┌─ Records provided
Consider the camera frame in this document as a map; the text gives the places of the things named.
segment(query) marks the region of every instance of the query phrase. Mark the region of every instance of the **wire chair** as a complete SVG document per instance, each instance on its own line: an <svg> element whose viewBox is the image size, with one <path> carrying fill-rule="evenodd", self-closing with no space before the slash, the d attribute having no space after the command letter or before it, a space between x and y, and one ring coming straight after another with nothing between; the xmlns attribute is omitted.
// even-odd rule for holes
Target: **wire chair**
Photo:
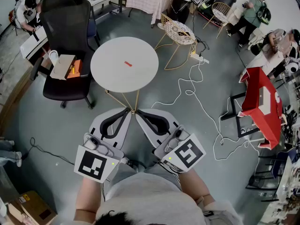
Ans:
<svg viewBox="0 0 300 225"><path fill-rule="evenodd" d="M231 9L230 6L222 2L214 3L211 7L211 10L214 15L205 25L202 26L202 28L204 29L207 26L207 24L209 24L211 20L214 17L216 17L218 20L222 22L222 25L219 28L219 33L217 34L217 38L219 38L223 27L225 27L227 24L230 23L229 20L233 15L233 10Z"/></svg>
<svg viewBox="0 0 300 225"><path fill-rule="evenodd" d="M158 42L158 44L156 45L154 50L156 50L162 46L173 45L175 42L177 44L177 48L175 49L175 52L173 53L172 57L169 59L167 65L165 66L165 70L173 70L173 69L180 68L188 61L189 55L191 53L192 45L194 43L195 43L195 48L196 48L197 40L195 38L195 35L191 31L191 29L188 28L186 25L184 25L178 21L173 21L171 18L169 18L165 14L161 14L161 23L164 26L165 34L160 39L160 41ZM163 38L165 37L165 35L167 35L170 39L172 39L173 42L171 44L163 44L163 45L158 46L160 44L160 42L163 40ZM187 55L187 60L178 67L167 68L167 66L170 63L171 59L173 58L174 54L177 52L179 46L181 46L181 45L191 45L188 55Z"/></svg>

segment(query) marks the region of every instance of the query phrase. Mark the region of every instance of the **white round table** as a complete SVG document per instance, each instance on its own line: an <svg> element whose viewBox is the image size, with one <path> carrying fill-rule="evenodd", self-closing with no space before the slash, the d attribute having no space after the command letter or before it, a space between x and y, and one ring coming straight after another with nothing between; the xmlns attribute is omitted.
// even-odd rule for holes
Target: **white round table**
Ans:
<svg viewBox="0 0 300 225"><path fill-rule="evenodd" d="M123 93L137 91L146 86L158 71L158 56L145 41L135 37L118 37L102 44L94 53L90 70L95 81L109 91Z"/></svg>

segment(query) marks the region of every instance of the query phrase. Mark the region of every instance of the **red cloth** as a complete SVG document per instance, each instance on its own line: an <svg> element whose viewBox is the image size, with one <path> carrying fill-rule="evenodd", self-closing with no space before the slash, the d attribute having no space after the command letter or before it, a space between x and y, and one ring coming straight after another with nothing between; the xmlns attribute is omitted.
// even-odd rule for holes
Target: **red cloth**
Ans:
<svg viewBox="0 0 300 225"><path fill-rule="evenodd" d="M273 149L279 144L281 131L282 101L277 103L275 99L276 89L260 67L248 68L248 87L246 97L242 105L244 115L249 115L259 127L267 142L261 143L260 147ZM271 96L271 112L264 115L258 108L259 89L266 87Z"/></svg>

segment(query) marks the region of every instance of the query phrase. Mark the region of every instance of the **power strip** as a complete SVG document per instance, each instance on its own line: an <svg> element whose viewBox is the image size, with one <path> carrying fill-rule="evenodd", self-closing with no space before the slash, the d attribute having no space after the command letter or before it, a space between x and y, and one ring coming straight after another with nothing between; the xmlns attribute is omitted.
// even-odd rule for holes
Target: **power strip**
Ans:
<svg viewBox="0 0 300 225"><path fill-rule="evenodd" d="M210 63L210 61L208 61L208 60L206 60L206 59L204 59L202 56L199 56L197 53L193 53L193 52L191 52L191 54L190 54L190 57L191 58L195 58L195 59L197 59L198 61L200 61L200 62L206 62L206 63Z"/></svg>

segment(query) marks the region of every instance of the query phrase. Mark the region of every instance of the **green shirt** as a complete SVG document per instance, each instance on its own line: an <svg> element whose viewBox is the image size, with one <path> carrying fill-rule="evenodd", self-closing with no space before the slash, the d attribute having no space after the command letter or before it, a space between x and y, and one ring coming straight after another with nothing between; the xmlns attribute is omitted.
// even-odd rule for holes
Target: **green shirt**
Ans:
<svg viewBox="0 0 300 225"><path fill-rule="evenodd" d="M243 12L244 18L255 27L259 28L261 25L261 21L256 17L256 12L259 10L261 6L264 6L265 3L262 3L260 0L250 0L254 7L248 8Z"/></svg>
└─
● Exercise instructions
Whenever a line in the material above holds the string "green", copy that line in full.

● Response to the task
segment(query) marks the region of every instance of the query phrase. Mark the region of every instance of the **green shirt** as a complete SVG document per instance, each instance on its own line: an <svg> element whose viewBox is the image size, with one <path> carrying fill-rule="evenodd", self-closing with no space before the slash, the d attribute having no space after the command letter or before it, a space between x and y, and one ring coming straight after another with nothing between; the xmlns attribute is omitted.
Target: **green shirt**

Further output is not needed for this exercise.